Instructions to follow:
Without any of the pictures, set down the data below exactly.

Data block:
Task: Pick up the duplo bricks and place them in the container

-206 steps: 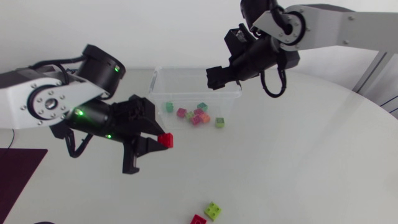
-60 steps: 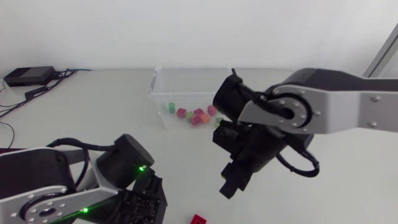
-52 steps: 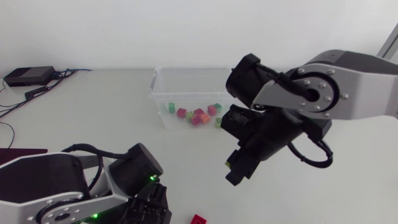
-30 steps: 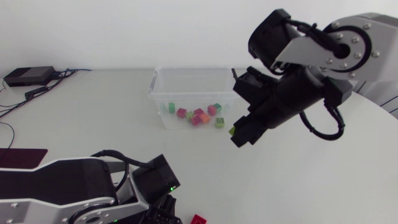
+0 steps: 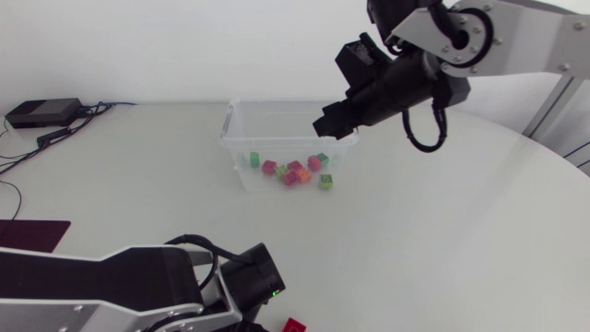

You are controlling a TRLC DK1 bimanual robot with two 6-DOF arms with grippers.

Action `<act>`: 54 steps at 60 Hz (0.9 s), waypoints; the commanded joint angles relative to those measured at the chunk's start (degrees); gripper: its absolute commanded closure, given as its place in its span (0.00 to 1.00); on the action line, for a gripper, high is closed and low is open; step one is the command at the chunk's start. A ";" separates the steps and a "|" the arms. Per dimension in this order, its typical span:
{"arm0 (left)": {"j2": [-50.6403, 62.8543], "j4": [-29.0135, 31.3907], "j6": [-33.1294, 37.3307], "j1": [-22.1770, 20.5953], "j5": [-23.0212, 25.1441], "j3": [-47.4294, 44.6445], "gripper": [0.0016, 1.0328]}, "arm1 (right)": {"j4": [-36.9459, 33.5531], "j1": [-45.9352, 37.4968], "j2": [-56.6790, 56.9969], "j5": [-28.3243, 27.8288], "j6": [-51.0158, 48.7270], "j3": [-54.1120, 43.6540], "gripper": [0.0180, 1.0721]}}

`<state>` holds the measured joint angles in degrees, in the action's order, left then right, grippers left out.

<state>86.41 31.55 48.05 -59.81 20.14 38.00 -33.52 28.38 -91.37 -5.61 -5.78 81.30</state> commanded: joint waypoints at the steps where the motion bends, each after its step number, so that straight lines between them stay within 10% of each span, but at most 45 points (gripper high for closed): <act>1: 1.39 0.62 0.38 -0.13 0.51 -0.38 0.98 | 2.76 -0.52 -4.08 1.21 1.47 3.08 0.56; 18: -14.69 10.02 1.61 9.01 -1.60 0.23 0.98 | 8.64 -3.16 -20.07 3.32 1.74 16.17 0.55; 24: -19.70 12.57 4.33 15.87 -2.39 2.43 0.97 | 6.45 -3.77 -23.85 3.50 1.83 20.22 0.07; 29: -21.37 12.57 4.77 18.85 -2.56 3.66 0.98 | 6.10 -3.77 -23.32 3.85 1.65 19.69 0.04; 54: -16.27 -12.39 -3.76 32.74 -2.30 13.86 0.97 | 6.62 -0.34 4.45 4.38 -3.36 -8.17 0.05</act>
<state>67.64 22.37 47.66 -28.29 17.54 49.50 -25.96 26.06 -91.02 -1.43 -7.42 79.13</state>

Solution to this problem:
Task: Pick up the duplo bricks and place them in the container

-206 steps: 
-60 steps: 
-52 steps: 
-30 steps: 
+0 steps: 

You are controlling a TRLC DK1 bimanual robot with two 6-DOF arms with grippers.

Action `<act>`: 54 steps at 60 Hz (0.9 s), waypoints; the commanded joint angles relative to those measured at the chunk's start (degrees); gripper: its absolute commanded closure, given as its place in its span (0.00 to 1.00); on the action line, for a gripper, high is closed and low is open; step one is the command at the chunk's start. A ";" separates the steps and a "|" the arms. Per dimension in this order, its typical span:
{"arm0 (left)": {"j2": [-50.6403, 62.8543], "j4": [-29.0135, 31.3907], "j6": [-33.1294, 37.3307], "j1": [-22.1770, 20.5953], "j5": [-23.0212, 25.1441], "j3": [-47.4294, 44.6445], "gripper": [0.0016, 1.0328]}, "arm1 (right)": {"j4": [-36.9459, 33.5531], "j1": [-45.9352, 37.4968], "j2": [-56.6790, 56.9969], "j5": [-28.3243, 27.8288], "j6": [-51.0158, 48.7270], "j3": [-54.1120, 43.6540], "gripper": [0.0180, 1.0721]}}

`<state>` holds the measured joint angles in degrees, in the action's order, left then right, grippers left out.

<state>86.41 31.55 48.05 -59.81 20.14 38.00 -33.52 28.38 -91.37 -5.61 -5.78 81.30</state> commanded: joint waypoints at the steps where the motion bends, each after its step number, so that straight lines between them stay within 10% of each span, but at most 45 points (gripper high for closed): <act>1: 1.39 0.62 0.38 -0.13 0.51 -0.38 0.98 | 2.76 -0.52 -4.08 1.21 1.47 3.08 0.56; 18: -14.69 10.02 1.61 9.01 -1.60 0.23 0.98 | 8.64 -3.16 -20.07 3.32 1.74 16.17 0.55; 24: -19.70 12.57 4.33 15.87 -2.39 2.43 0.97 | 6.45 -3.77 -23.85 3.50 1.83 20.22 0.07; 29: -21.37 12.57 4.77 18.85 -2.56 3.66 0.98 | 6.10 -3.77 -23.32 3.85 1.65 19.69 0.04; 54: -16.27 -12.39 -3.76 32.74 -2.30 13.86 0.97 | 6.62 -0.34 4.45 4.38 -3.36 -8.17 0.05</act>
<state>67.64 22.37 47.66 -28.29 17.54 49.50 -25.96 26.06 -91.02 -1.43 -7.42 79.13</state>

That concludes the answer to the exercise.